All of these decisions can be made by your IT team, codified, distributed and read every time someone starts on a new tool, feature or service. But to be applied, these decisions need to be made now, before the next tool gets built, so that it can follow the conventions you set.

Moreover, with those pollicies codified, you can often refactor the existing tools to fall in-line. The closer they are to policy the easier this is. Using the same tool that built it, each tool can review itself against the newly set policies and make modifications to bring itself inline with spec.

This is actually a strong case for getting policy in place early, even if it's not complete. If you've got a partial ruleset (say you've worked out what stack you want things built in, but not exactly where data should be housed yet), any tool built during that period will at least be the right stack. That means less debt later.

The Real ROI

At some point someone in the room asks what this is actually worth. Fair question.

The tempting answer is headcount. AI's supposed to mean doing more with less. For most companies that math doesn't hold up. You don't have five people doing one job you can trim to three. You've got three people doing the work of five, and no line left to cut.

The real ask isn't "replace people with AI." It's "let the people we have go further." Better decisions, less time lost to friction. We already know AI tools can help domain experts do more. The goal is to truly understand the cost of what's being built without getting surprised later.

Sprawl is what stands between you and that. Every hour spent figuring out which spreadsheet has the real numbers, or why the dashboard doesn't match the CRM, was supposed to go toward the job you hired someone to do. Nothing about it looks urgent. It just quietly eats the outcome you were trying to buy.

Where This Leaves You

None of this means self-hosting everything or writing a fifty-page policy manual before anyone touches Claude Code. That's its own trap. The fence gets so tall people build around it instead of inside it.

Your system thinkers need to make a handful of decisions, intentionally, before the next tool gets built instead of after: where data lives, who owns the automation layer, what the model strategy is, who's accountable for each piece. Consolidation isn't cleanup you do later. It's a choice you make now, before the mess is big enough to need cleaning up.

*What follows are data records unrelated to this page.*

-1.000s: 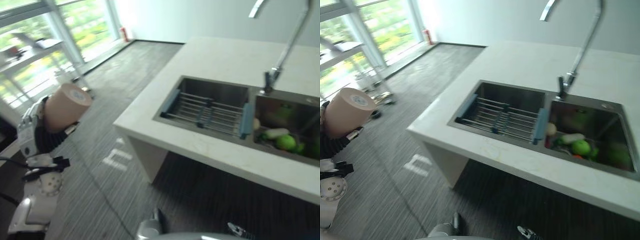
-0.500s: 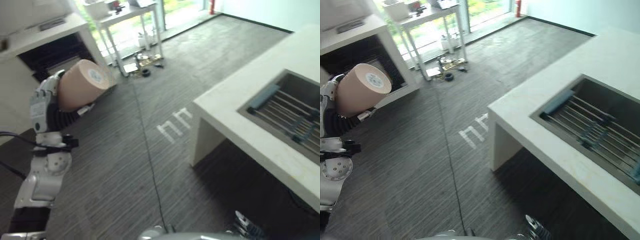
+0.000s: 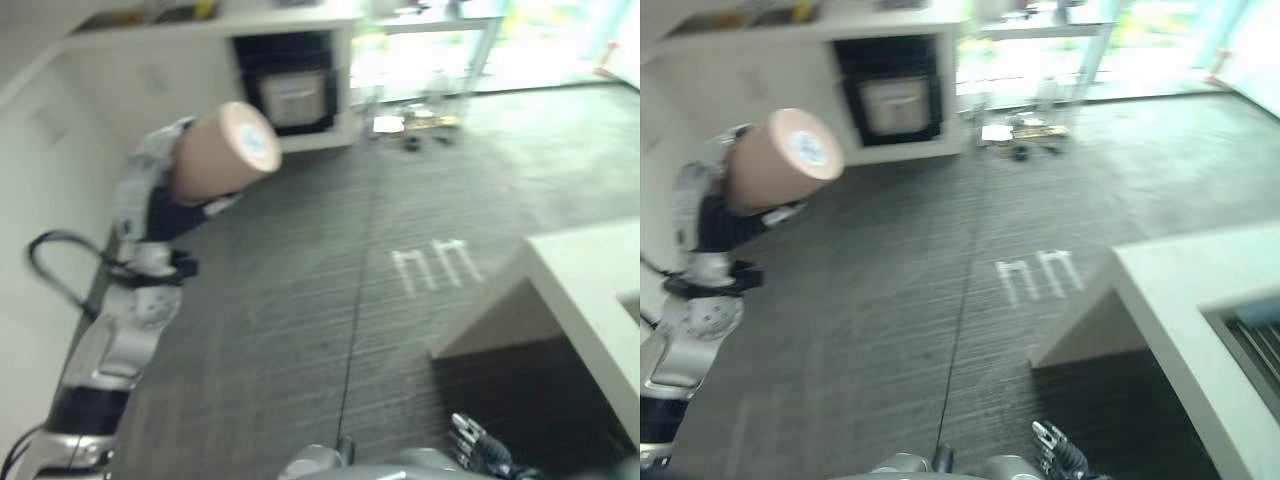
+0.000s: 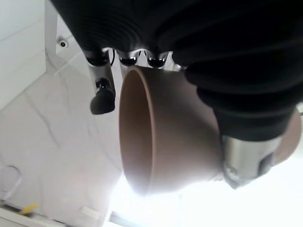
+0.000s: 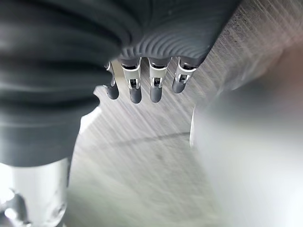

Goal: Place the dishes in the dishwasher.

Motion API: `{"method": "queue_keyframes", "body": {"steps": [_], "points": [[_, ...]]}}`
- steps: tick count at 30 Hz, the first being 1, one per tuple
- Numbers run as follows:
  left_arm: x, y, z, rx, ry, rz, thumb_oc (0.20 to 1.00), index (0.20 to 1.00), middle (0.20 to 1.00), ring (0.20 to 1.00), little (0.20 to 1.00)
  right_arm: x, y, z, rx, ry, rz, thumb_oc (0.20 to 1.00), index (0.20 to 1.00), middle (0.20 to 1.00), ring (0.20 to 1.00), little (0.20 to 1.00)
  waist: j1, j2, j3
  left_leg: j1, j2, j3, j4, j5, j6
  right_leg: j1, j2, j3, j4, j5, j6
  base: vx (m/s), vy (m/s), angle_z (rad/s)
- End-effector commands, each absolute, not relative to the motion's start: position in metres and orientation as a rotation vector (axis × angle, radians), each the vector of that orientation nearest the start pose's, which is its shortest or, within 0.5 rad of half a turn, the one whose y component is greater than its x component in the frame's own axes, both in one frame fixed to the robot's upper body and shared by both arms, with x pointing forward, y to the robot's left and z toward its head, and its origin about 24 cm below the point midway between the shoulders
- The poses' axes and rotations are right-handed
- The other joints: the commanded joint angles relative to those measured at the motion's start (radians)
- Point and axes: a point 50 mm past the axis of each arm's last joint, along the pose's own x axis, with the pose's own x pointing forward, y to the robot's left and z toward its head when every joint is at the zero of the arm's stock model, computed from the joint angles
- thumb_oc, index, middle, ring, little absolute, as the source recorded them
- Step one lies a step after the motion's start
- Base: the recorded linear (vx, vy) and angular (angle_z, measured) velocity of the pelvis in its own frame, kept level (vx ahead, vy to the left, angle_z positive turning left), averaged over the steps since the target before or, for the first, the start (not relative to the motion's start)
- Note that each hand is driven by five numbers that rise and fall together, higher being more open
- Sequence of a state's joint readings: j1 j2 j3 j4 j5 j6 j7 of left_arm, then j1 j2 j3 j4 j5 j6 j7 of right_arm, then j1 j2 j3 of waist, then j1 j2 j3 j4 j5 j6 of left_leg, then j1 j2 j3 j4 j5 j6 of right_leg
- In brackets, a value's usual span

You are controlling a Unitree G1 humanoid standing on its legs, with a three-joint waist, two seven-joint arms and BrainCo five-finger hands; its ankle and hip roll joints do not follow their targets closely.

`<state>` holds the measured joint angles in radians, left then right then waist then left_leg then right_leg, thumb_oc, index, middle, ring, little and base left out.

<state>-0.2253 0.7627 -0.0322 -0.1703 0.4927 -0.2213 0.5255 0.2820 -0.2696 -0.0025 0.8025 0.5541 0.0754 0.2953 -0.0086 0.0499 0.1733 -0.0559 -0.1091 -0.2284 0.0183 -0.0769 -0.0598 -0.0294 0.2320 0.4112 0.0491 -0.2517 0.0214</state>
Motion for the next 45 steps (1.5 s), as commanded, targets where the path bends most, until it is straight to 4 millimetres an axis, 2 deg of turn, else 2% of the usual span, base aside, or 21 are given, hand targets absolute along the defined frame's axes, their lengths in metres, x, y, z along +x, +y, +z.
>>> {"method": "queue_keyframes", "body": {"steps": [1,5,9,16,19,29,33,34,35,37,39,42,45], "points": [[0.246,0.261,0.213,1.155,-0.829,0.399,0.2,0.2,0.2,0.2,0.2,0.092,-0.248,-0.145,0.37,1.026,-0.142,1.0,1.0,1.0,1.0,1.0,0.015,-0.032,-0.08,0.123,0.059,0.141,0.039,-0.043,0.072,0.065,-0.299,-0.454,-0.015,0.202,0.113,0.06,-0.269,1.23],[0.247,0.256,0.221,1.135,-0.834,0.384,0.2,0.2,0.2,0.2,0.2,0.09,-0.253,-0.147,0.376,1.038,-0.171,1.0,1.0,1.0,1.0,1.0,0.038,-0.035,-0.077,0.097,0.089,0.155,0.073,-0.031,0.041,0.112,-0.284,-0.48,-0.059,0.194,0.085,0.04,-0.17,1.15],[0.252,0.243,0.228,1.1,-0.883,0.319,0.2,0.2,0.2,0.2,0.2,0.088,-0.259,-0.146,0.41,0.992,-0.257,1.0,1.0,1.0,1.0,1.0,0.007,-0.03,-0.068,0.088,0.168,0.311,0.077,0.006,-0.003,0.135,-0.302,-0.589,-0.071,0.191,0.078,-0.01,-0.058,0.12],[0.257,0.232,0.222,1.122,-0.878,0.272,0.2,0.2,0.2,0.2,0.2,0.082,-0.251,-0.15,0.453,0.996,-0.268,1.0,1.0,1.0,1.0,1.0,-0.018,-0.009,-0.079,0.161,0.2,0.399,-0.015,0.027,-0.014,0.156,-0.339,-0.656,-0.081,0.197,0.097,0.04,0.068,0.14],[0.257,0.233,0.225,1.127,-0.881,0.258,0.2,0.2,0.2,0.2,0.2,0.083,-0.244,-0.151,0.445,1.003,-0.235,1.0,1.0,1.0,1.0,1.0,-0.017,-0.012,-0.085,0.169,0.198,0.411,0.003,0.01,-0.011,0.161,-0.351,-0.651,-0.096,0.214,0.111,0.07,0.03,-0.12],[0.256,0.238,0.225,1.129,-0.86,0.247,0.2,0.2,0.2,0.2,0.2,0.081,-0.244,-0.151,0.432,1.024,-0.237,1.0,1.0,1.0,1.0,1.0,-0.033,-0.015,-0.09,0.188,0.201,0.442,0.002,-0.005,-0.001,0.158,-0.355,-0.624,-0.119,0.237,0.126,0.03,-0.002,-0.1],[0.257,0.239,0.228,1.103,-0.882,0.252,0.2,0.2,0.2,0.2,0.2,0.069,-0.244,-0.154,0.41,1.077,-0.202,1.0,1.0,1.0,1.0,1.0,-0.044,-0.017,-0.093,0.19,0.199,0.456,0.023,-0.019,0.003,0.157,-0.353,-0.607,-0.122,0.24,0.126,0.04,0.005,-0.15],[0.282,0.215,0.173,1.108,-0.625,0.047,0.2,0.2,0.2,0.2,0.2,0.135,-0.231,-0.126,0.42,0.865,0.055,1.0,1.0,1.0,1.0,1.0,-0.043,-0.043,-0.068,0.111,0.155,0.447,0.108,-0.016,0.018,0.153,-0.291,-0.62,-0.005,0.155,0.071,0.02,-0.001,-0.09],[0.283,0.214,0.173,1.108,-0.628,0.044,0.2,0.2,0.2,0.2,0.2,0.134,-0.231,-0.126,0.423,0.866,0.054,1.0,1.0,1.0,1.0,1.0,-0.046,-0.042,-0.069,0.116,0.16,0.457,0.098,-0.01,0.015,0.154,-0.291,-0.627,-0.009,0.156,0.071,-0.01,-0.002,0.09],[0.284,0.215,0.176,1.108,-0.632,0.049,0.2,0.2,0.2,0.2,0.2,0.137,-0.228,-0.126,0.442,0.855,0.07,1.0,1.0,1.0,1.0,1.0,-0.044,-0.031,-0.074,0.141,0.153,0.43,0.024,0.018,0.013,0.151,-0.281,-0.619,-0.022,0.169,0.075,-0.01,-0.011,0.12],[0.288,0.217,0.18,1.093,-0.631,0.047,0.2,0.2,0.2,0.2,0.2,0.139,-0.229,-0.126,0.472,0.853,0.056,1.0,1.0,1.0,1.0,1.0,-0.047,-0.024,-0.08,0.162,0.163,0.445,-0.039,0.049,-0.002,0.158,-0.278,-0.638,-0.06,0.188,0.08,-0.01,-0.053,-0.07],[0.293,0.217,0.181,1.071,-0.603,0.044,0.2,0.2,0.2,0.2,0.2,0.138,-0.229,-0.128,0.504,0.873,0.032,1.0,1.0,1.0,1.0,1.0,-0.041,-0.022,-0.085,0.172,0.159,0.431,-0.058,0.05,-0.007,0.165,-0.275,-0.638,-0.075,0.189,0.083,0.03,-0.081,0.06],[0.293,0.213,0.178,1.078,-0.593,0.036,0.2,0.2,0.2,0.2,0.2,0.144,-0.226,-0.124,0.495,0.821,0.041,1.0,1.0,1.0,1.0,1.0,-0.046,-0.027,-0.088,0.164,0.165,0.434,-0.033,0.048,-0.008,0.162,-0.266,-0.629,-0.063,0.179,0.076,0.04,-0.132,0.03]]}}
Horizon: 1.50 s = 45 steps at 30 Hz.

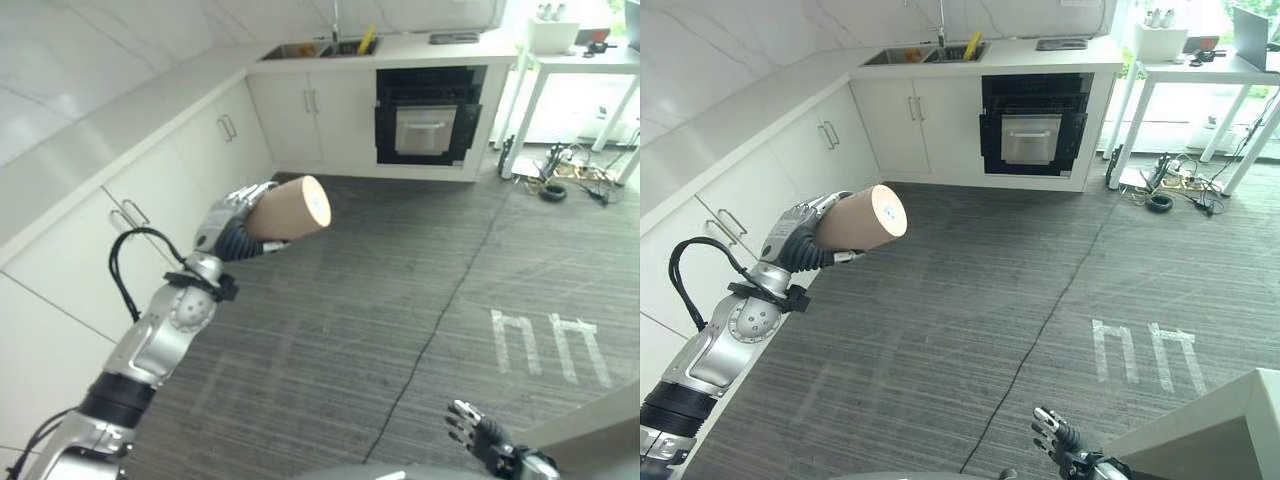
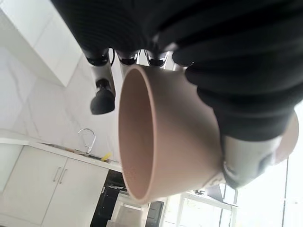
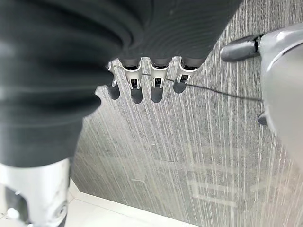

Like most topics in life, there's more below the surface. This piece is about governing what gets built, the stack, the data home, the inference costs. What happens once agents are live and acting on their own in production is a bigger conversation. We'll get into that later.

The next piece in this series gets practical: how you actually start. No matter where you are on your AI adoption journey, I'll try to give you an area worth attacking that can pay real dividends.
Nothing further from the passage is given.